What you will do
Repeat nothing but the lines below running from the one containing "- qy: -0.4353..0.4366" to the one containing "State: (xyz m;". Keep both end lines.

[Data items]

______________________________

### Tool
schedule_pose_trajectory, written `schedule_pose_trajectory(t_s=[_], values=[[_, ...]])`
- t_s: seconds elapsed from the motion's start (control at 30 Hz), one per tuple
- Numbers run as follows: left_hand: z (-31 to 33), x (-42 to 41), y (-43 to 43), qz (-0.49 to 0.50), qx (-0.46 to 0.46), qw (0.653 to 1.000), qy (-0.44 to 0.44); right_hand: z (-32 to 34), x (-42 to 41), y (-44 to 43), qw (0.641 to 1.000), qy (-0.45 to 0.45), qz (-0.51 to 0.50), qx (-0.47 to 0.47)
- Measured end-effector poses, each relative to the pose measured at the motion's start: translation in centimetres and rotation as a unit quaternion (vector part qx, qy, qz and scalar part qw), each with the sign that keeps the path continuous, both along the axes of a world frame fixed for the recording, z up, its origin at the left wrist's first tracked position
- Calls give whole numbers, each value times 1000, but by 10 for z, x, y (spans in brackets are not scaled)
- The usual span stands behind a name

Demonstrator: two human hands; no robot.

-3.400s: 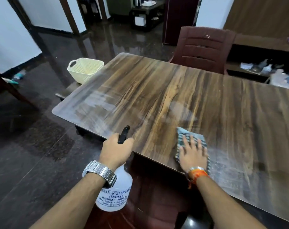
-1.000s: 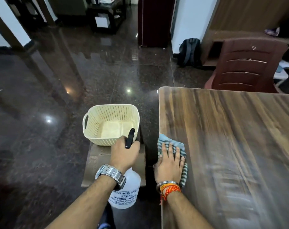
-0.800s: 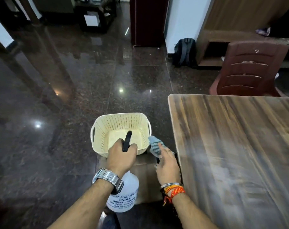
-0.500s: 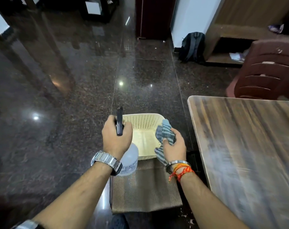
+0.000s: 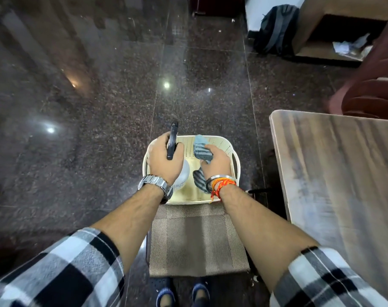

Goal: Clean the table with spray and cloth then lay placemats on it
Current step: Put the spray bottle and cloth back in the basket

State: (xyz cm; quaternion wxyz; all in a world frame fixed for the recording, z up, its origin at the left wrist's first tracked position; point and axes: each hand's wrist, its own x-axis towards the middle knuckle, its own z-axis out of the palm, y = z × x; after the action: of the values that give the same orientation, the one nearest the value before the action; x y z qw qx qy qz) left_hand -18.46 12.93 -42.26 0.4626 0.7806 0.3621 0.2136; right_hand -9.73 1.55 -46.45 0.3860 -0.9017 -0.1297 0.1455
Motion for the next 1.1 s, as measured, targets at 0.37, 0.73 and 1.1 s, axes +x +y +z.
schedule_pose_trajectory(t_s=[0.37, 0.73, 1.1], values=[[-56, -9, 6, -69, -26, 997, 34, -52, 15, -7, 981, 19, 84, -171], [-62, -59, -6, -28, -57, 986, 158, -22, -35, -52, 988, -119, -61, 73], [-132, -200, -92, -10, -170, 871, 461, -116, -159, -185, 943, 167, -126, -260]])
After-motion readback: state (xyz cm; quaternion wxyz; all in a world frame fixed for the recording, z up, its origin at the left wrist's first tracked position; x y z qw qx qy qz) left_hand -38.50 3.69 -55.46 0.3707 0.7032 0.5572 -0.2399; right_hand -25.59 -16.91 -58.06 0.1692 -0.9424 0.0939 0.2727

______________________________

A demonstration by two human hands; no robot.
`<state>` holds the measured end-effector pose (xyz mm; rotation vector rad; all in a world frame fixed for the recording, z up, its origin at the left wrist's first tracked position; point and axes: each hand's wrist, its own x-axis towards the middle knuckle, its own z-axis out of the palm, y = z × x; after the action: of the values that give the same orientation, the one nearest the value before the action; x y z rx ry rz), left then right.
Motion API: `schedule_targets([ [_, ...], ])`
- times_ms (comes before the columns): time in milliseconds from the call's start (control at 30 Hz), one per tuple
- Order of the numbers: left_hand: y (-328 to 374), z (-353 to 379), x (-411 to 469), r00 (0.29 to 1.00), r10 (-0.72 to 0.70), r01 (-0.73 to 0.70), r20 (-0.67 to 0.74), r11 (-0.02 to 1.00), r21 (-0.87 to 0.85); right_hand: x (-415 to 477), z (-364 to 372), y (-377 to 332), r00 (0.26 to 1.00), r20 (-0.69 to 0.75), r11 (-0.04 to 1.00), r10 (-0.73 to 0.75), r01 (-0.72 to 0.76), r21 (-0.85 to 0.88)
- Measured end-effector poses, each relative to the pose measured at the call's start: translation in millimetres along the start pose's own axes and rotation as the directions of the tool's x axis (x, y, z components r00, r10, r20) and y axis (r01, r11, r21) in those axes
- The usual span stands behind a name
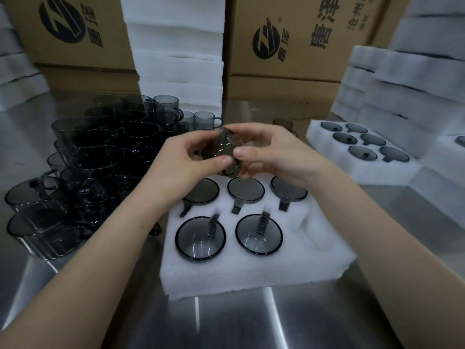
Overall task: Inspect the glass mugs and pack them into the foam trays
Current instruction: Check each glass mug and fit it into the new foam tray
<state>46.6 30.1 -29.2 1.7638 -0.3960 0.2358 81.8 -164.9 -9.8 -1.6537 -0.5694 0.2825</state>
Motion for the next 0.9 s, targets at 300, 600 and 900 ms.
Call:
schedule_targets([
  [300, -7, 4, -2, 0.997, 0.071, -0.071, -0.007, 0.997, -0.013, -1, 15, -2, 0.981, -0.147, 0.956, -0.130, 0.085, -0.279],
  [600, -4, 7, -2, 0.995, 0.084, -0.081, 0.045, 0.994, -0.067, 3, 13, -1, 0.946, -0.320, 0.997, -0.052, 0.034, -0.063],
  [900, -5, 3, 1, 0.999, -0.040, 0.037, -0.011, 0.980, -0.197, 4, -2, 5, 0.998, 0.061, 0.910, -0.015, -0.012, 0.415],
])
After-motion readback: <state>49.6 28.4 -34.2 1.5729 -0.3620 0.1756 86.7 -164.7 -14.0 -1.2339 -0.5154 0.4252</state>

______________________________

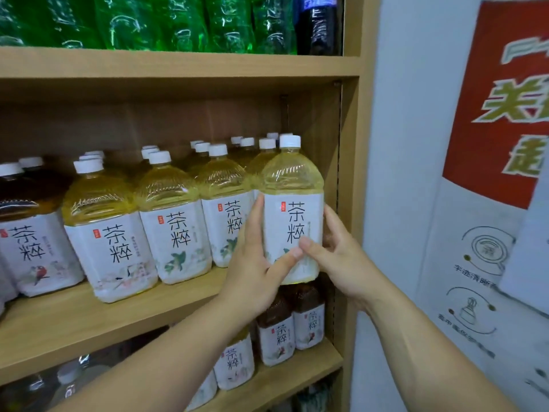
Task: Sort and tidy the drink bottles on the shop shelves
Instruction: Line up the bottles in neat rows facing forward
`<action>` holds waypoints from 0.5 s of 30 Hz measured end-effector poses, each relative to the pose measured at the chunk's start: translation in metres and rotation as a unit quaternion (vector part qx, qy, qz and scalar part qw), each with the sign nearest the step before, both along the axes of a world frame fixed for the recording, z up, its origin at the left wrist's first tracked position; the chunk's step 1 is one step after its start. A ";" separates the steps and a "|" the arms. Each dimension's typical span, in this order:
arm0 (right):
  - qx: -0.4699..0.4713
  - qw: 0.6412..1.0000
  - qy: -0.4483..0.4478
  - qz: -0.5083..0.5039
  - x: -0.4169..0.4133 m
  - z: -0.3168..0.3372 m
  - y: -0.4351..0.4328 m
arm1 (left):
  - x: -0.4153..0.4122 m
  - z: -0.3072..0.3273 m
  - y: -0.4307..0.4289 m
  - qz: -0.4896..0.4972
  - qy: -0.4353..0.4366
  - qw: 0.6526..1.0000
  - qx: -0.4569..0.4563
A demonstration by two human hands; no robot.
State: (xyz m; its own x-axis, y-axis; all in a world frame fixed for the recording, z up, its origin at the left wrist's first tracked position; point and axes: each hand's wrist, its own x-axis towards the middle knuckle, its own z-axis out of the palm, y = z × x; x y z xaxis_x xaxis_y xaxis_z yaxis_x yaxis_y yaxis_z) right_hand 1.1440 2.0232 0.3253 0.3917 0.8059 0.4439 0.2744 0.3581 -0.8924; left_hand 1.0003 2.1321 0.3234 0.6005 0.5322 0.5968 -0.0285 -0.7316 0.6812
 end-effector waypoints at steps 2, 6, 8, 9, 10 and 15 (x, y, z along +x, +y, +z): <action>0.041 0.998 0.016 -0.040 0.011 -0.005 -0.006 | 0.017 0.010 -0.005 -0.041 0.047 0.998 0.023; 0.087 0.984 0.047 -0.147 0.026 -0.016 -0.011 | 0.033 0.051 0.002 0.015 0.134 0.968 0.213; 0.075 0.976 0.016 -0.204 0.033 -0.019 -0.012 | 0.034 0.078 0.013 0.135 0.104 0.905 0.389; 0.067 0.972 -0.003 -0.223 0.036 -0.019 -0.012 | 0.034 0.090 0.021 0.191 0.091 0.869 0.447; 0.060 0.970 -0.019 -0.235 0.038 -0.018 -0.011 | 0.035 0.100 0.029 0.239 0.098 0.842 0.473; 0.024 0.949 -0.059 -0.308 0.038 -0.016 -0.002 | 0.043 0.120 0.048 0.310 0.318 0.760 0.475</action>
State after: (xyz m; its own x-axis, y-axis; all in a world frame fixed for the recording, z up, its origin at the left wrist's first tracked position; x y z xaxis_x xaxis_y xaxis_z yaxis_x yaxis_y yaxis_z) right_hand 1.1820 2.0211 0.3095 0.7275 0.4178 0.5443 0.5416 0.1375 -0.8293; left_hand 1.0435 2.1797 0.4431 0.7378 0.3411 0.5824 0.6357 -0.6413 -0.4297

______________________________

Result of this task
  - qy: -0.4353..0.4366
  - qw: 0.6526..1.0000
  - qx: -0.4569..0.4563
A demonstration by two human hands; no robot.
State: (xyz m; its own x-axis, y-axis; all in a world frame fixed for the recording, z up, its origin at the left wrist's first tracked position; point and axes: each hand's wrist, its own x-axis towards the middle knuckle, its own z-axis out of the palm, y = z × x; x y z xaxis_x xaxis_y xaxis_z yaxis_x yaxis_y yaxis_z) right_hand 1.1440 2.0232 0.3253 0.3917 0.8059 0.4439 0.2744 0.3581 -0.8924; left_hand 1.0003 2.1321 0.3234 0.6005 0.5322 0.5968 -0.0285 -0.7316 0.6812

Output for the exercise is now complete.